60% of the web servers on the Internet use Linux. Why? Because Webmasters are geeks. Linux has cool database stuff. Well, DBAs are geeks, too. In fact, anyone who gets really excited about any OS is, by definition, a geek. Being a geek isn't a bad thing. As a full-time software developer, I am a full-blown geek myself.

But I don't care that Linux is faster. I don't care that WordPerfect Office or StarOffice runs on it. I don't care that it's more secure. I don't care that it uses software with the same functionality that is available with Windows. The reason that WordPerfect Office is being ported to Linux is that the user community has decided that they are loser applications, and the makers can't even give them away to business users in the Windows world. So the fact that applications that no one wants to use are being ported to Linux is simply a silly selling point. If people wanted to use those applications, they'd be using them now.

Companies have spent billions of dollars training their people to use Windows. Even if they could get all the software for free, switching to Linux would entail extra billions of dollars in end-user training alone. Not to mention compatibility concerns with Microsoft Office between them and their clients and vendors. I doubt that most CFOs are going to approve such a switch for that reason alone.

All major software developers port to Windows. All major hardware manufacturers port to Windows. All the games are on Windows. People are already entrenched in their Windows habits, and they are going to resist changing all their habits and software just because the geek community says, "Linux is better". The average user just doesn't care. He is already comfortable with what he has.

I am not knocking people who use Linux. What I am knocking is the superior attitude that Linux will triumph over Windows simply because "it's better." It's the same naively foolish idea that Steve Jobs had about Macintosh. Even though the Macintosh was clearly superior to DOS-based PC's in every conceivable technical way, it was never anything more than an "also-ran".

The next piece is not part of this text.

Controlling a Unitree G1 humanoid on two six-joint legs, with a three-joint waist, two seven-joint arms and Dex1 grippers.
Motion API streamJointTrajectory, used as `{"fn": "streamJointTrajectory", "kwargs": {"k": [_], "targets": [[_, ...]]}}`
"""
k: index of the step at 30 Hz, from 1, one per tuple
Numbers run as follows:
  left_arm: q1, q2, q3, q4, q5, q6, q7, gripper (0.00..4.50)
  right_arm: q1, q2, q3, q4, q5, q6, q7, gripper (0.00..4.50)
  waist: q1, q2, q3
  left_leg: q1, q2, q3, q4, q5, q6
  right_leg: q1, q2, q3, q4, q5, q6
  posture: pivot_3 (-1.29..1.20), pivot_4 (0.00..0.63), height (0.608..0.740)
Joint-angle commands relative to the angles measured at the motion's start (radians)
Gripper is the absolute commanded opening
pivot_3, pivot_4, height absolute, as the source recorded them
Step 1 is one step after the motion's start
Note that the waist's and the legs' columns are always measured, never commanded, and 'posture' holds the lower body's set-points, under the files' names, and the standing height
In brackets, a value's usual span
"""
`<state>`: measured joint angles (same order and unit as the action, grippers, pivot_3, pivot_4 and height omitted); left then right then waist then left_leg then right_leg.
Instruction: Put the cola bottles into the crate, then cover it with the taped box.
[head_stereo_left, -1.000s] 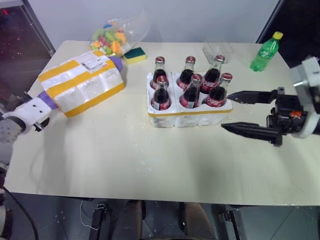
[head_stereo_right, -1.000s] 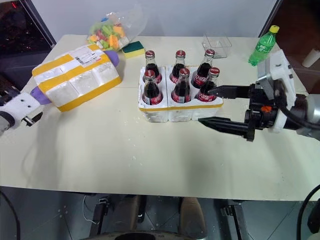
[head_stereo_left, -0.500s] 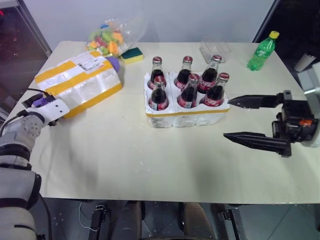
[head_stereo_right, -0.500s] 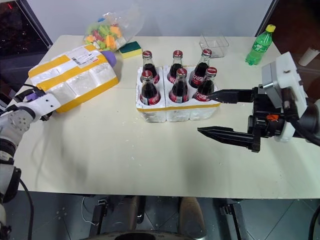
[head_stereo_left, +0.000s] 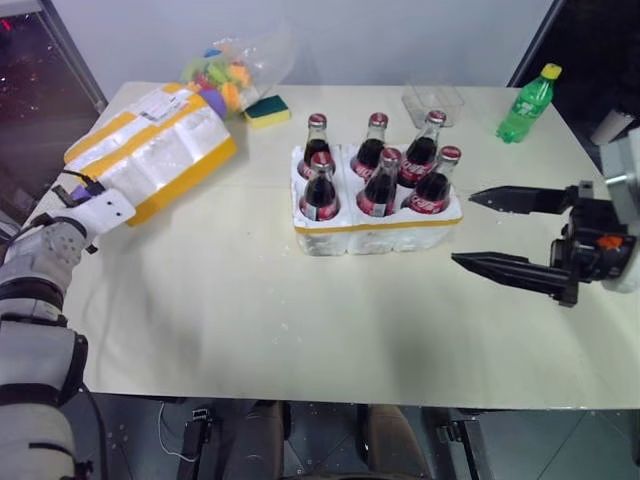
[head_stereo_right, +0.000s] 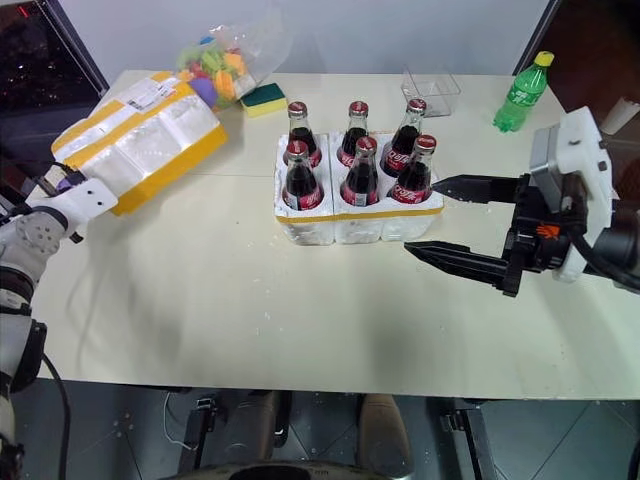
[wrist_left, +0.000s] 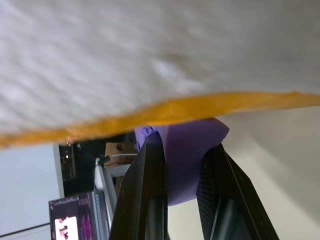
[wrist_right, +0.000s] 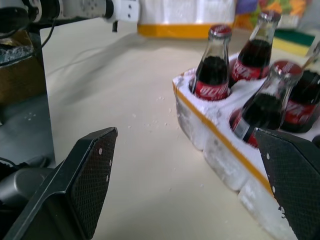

History shows little support for the idea that the user community will be attracted solely by Linux's greater quality. Novell NetWare was better than Windows NT (at least in certain areas). Macintosh was better than Windows. Amiga was better than Windows. In my opinion, GEOS was better than Windows. Yet, in every case, Windows won.

Why? Because the market places value on many things other than simple technical superiority. What if Mercedes came out with a $15,000 car next week? It would be just like a regular Mercedes, except that it wouldn't have an air conditioner, heater, automatic transmission, or a radio. And you couldn't install any of that stuff after you buy it, because it wouldn't be available yet. Would many people buy it? I mean, after all, it IS a Mercedes. It would be an exceptionally well-built car. It would be faster than most other cars on the road. It would have a very low sticker price and, being very reliable, would also have a very low cost of ownership.

Still, I doubt that sales would be very brisk, outside a small band of Mercedes enthusiasts. I suspect that most people would choose to pay more for the Chevy, or Ford. Not because they are better cars, but because they aren't. But because they offer the features that people are comfortable with. It doesn't mean the Mercedes is a bad car, it just means that it doesn't give people what they want.

Linux will never eclipse Windows in the general user population until users are assured that they can get the same hardware, software, technical support, ease of use that Windows offers. Until then, Linux boxes will always be geek machines that the majority of the user community never even sees. Not because Windows is better, but because that's how the world works.

Dale Franks is a full-time software developer. He lives in Southern California where, in addition to software development, he often writes on political, technology, economic, and policy issues.